§ **Data**:

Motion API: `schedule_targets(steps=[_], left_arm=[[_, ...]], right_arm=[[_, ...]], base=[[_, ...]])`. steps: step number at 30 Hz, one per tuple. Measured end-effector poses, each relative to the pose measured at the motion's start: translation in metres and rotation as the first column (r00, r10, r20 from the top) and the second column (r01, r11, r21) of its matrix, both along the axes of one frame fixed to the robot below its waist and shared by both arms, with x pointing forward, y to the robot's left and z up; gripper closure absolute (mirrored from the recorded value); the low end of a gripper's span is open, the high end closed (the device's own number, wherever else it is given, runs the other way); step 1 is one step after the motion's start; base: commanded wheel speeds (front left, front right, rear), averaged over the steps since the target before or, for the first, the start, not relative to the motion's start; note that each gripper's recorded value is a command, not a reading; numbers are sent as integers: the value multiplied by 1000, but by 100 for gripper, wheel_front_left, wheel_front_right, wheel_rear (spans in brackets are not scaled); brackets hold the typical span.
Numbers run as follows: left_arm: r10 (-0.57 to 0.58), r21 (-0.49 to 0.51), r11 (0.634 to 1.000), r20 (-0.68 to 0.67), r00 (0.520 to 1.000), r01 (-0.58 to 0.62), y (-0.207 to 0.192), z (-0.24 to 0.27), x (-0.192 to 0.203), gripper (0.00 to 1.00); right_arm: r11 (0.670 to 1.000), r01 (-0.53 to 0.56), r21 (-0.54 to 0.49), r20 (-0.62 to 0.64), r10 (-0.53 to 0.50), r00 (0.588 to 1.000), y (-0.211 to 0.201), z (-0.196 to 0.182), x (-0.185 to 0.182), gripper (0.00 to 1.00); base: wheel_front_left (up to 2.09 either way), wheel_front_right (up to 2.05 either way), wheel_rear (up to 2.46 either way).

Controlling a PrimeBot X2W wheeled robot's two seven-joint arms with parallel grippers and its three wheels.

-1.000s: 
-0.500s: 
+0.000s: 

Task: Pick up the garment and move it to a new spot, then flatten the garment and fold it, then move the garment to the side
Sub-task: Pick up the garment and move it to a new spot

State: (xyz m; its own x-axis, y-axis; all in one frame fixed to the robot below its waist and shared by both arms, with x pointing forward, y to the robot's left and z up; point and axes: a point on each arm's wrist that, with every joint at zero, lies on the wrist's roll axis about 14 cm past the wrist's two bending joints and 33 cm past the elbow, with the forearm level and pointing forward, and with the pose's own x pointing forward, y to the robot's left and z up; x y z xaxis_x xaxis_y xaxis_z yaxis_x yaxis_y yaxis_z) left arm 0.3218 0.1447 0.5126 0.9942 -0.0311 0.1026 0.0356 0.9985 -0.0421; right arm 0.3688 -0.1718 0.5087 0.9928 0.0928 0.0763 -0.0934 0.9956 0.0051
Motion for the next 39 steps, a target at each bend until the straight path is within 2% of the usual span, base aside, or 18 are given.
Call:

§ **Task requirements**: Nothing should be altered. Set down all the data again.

§ **Answer to this exercise**:
Motion API: `schedule_targets(steps=[_], left_arm=[[_, ...]], right_arm=[[_, ...]], base=[[_, ...]])`. steps: step number at 30 Hz, one per tuple. Measured end-effector poses, each relative to the pose measured at the motion's start: translation in metres and rotation as the first column (r00, r10, r20 from the top) and the second column (r01, r11, r21) of its matrix, both along the axes of one frame fixed to the robot below its waist and shared by both arms, with x pointing forward, y to the robot's left and z up; gripper closure absolute (mirrored from the recorded value); the low end of a gripper's span is open, the high end closed (the device's own number, wherever else it is given, runs the other way); step 1 is one step after the motion's start; base: commanded wheel speeds (front left, front right, rear), averaged over the steps since the target before or, for the first, the start, not relative to the motion's start; note that each gripper's recorded value is a command, not a reading; numbers are sent as integers: the value multiplied by 1000, but by 100 for gripper, wheel_front_left, wheel_front_right, wheel_rear (spans in brackets are not scaled); brackets hold the typical span.
Numbers run as follows: left_arm: r10 (-0.57 to 0.58), r21 (-0.49 to 0.51), r11 (0.634 to 1.000), r20 (-0.68 to 0.67), r00 (0.520 to 1.000), r01 (-0.58 to 0.62), y (-0.207 to 0.192), z (-0.24 to 0.27), x (-0.192 to 0.203), gripper (0.00 to 1.00); right_arm: r11 (0.670 to 1.000), r01 (-0.53 to 0.56), r21 (-0.54 to 0.49), r20 (-0.62 to 0.64), r10 (-0.53 to 0.50), r00 (0.588 to 1.000), y (-0.211 to 0.201), z (-0.196 to 0.182), x (-0.185 to 0.182), gripper (0.00 to 1.00); base: wheel_front_left (up to 2.09 either way), wheel_front_right (up to 2.05 either way), wheel_rear (up to 2.46 either way).

Controlling a PrimeBot X2W wheeled robot's two seven-joint arms with parallel grippers and its three wheels.

-1.000s: 
-0.500s: 
+0.000s: 

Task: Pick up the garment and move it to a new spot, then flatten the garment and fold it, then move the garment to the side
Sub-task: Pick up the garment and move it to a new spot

State: (xyz m; its own x-axis, y-axis; all in one frame fixed to the robot below its waist and shared by both arms, with x pointing forward, y to the robot's left and z up; point and axes: a point on each arm's wrist that, with every joint at zero, lies on the wrist's roll axis about 14 cm past the wrist's two bending joints and 33 cm past the elbow, with the forearm level and pointing forward, and with the pose's own x pointing forward, y to the robot's left and z up; x y z xaxis_x xaxis_y xaxis_z yaxis_x yaxis_y yaxis_z) left arm 0.3218 0.1447 0.5126 0.9942 -0.0311 0.1026 0.0356 0.9985 -0.0421; right arm 0.3688 -0.1718 0.5087 0.9928 0.0928 0.0763 -0.0934 0.9956 0.0051
Motion for the next 39 steps, a target at each bend until the straight path is within 2% of the usual span, base aside, or 18 are given.
Call:

Nothing else is needed, and the exercise is over.